Edgewise Therapeutics has announced a significant expansion of its clinical development program for EDG-5506, an investigational oral therapy designed to protect fast-twitch skeletal muscles from contraction-related injuries. The company unveiled the FOX trial, a new Phase 2 study specifically targeting children and adolescent boys aged 6-14 years with Duchenne muscular dystrophy who have previously received gene therapy.
New FOX Trial Targets Gene Therapy Recipients
The FOX trial represents a 12-week placebo-controlled study that will evaluate the safety, pharmacokinetics, and effects on muscle health markers of EDG-5506 in this specific patient population. The study will also assess improvements in physical abilities using the North Star Ambulatory Assessment (NSAA) and measure patient and caregiver-reported outcomes.
Following the initial 12-week controlled period, all participants will have access to EDG-5506 through an open-label extension program, ensuring that even those who received placebo during the initial phase can access the investigational treatment.
Parallel Development in Corticosteroid-Naive Patients
Edgewise is simultaneously investigating EDG-5506's impact in Duchenne patients who haven't used corticosteroids through the LYNX Phase 2 placebo-controlled trial. This study enrolls children aged 4-9 years and aims to determine the optimal dose of EDG-5506 that can reduce muscle damage markers and improve patient outcomes for a future Phase 3 trial.
The LYNX trial, which began enrollment in October 2022, is designed to include 27 children with Duchenne aged 4 to 9 years on stable corticosteroids and/or exon skippers. Interim results from this study are expected in the first half of 2024, with the company planning to initiate a Phase 3 trial using the most effective dose identified in 2024.
Broader Clinical Portfolio in Muscular Dystrophies
Beyond Duchenne, EDG-5506 is being evaluated in the GRAND CANYON pivotal trial for Becker muscular dystrophy. This global study recently began enrollment and is designed to recruit approximately 120 individuals with Becker aged between 18 and 50 years old across up to 50 sites in 10 countries. The treatment period extends for 18 months, representing an expansion of the earlier CANYON Phase 2 study.

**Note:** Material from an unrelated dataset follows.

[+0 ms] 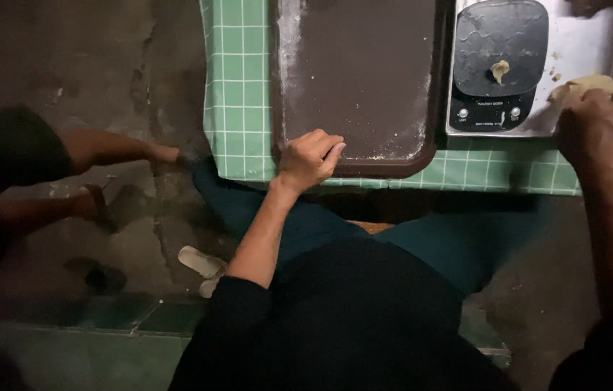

The CANYON study has over-enrolled with 39 adults and 24 adolescents with Becker muscular dystrophy, with data anticipated in the second half of 2024. Additionally, the company is conducting the DUNE exercise challenge study, evaluating EDG-5506's effects on biomarkers of muscle damage following exercise in adults with LGMD2I/R9, Becker, or McArdle disease, with results expected in the first half of 2024.
Mechanism and Development Strategy
EDG-5506 is formulated as a small oral pill designed to selectively limit exaggerated muscle damage caused by the absence or loss of functional dystrophin protein. Dystrophinopathies, including Duchenne and Becker muscular dystrophies, are neuromuscular conditions characterized by deficient or missing dystrophin, a protein located within muscle cells that is essential for muscle function.
The company's strategic approach involves testing EDG-5506 across multiple dystrophinopathy populations to establish its therapeutic potential in protecting muscles from contraction-related damage. This comprehensive clinical program positions Edgewise to address significant unmet medical needs across the dystrophinopathy spectrum.